- _BRIEF_:
Each line from the one holding "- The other" to the end of the listing below must be given again exactly as it appears.
### DATA EXTRACT ###
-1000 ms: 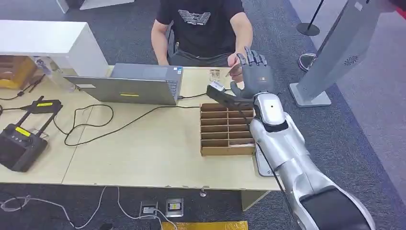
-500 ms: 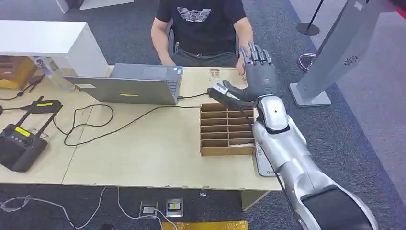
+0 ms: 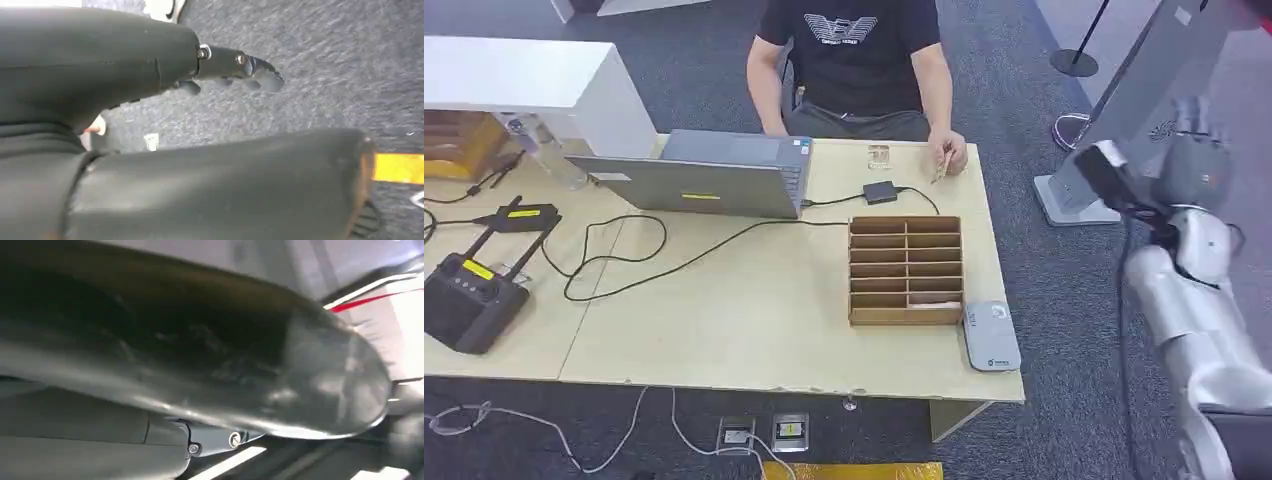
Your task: Pass the card to the sensor for recognition and then transmit it.
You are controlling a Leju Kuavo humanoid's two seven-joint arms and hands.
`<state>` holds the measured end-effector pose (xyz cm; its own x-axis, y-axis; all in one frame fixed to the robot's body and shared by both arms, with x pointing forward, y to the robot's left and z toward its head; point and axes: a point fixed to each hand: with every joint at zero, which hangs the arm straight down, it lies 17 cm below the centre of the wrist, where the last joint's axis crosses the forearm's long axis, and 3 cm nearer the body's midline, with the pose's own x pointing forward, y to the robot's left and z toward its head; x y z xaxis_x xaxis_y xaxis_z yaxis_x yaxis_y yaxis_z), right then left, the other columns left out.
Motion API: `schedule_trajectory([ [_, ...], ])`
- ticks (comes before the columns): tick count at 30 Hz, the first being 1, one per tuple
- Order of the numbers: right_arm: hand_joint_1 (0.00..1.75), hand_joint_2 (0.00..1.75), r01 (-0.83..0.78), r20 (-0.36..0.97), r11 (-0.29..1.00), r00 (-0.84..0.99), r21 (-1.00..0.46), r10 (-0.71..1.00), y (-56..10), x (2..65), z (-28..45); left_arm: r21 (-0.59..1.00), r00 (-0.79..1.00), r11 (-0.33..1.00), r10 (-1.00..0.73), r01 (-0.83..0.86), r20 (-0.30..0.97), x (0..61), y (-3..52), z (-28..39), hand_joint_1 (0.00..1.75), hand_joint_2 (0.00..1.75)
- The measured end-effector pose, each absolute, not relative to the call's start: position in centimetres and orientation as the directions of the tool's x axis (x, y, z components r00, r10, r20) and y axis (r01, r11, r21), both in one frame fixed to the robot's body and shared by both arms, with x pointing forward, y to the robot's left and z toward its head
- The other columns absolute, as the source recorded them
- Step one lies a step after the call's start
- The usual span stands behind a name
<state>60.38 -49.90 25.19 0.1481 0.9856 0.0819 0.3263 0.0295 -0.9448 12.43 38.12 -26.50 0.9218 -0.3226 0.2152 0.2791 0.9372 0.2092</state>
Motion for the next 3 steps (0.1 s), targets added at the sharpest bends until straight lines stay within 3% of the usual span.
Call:
schedule_trajectory([
  [3, 0.0, 0.0, 0.295, 0.137, 0.034, 0.336, -0.955, 0.932, -58.6, 57.0, 23.5, 0.214, 0.925, 0.938, -0.316, 0.272, 0.21, 12.1, 38.3, -26.6, 0.0, 0.0],
])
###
- _ANSWER SECTION_:
- The other columns absolute, as the source recorded them
- Step one lies a step after the call's start
- The usual span stands behind a name
<state>60.38 -49.90 25.19 0.1481 0.9856 0.0819 0.3263 0.0295 -0.9448 12.43 38.12 -26.50 0.9218 -0.3226 0.2152 0.2791 0.9372 0.2092</state>
Motion for the next 3 steps (0.1 s), targets added at the sharpest bends until straight lines stay within 3% of the usual span.
Call:
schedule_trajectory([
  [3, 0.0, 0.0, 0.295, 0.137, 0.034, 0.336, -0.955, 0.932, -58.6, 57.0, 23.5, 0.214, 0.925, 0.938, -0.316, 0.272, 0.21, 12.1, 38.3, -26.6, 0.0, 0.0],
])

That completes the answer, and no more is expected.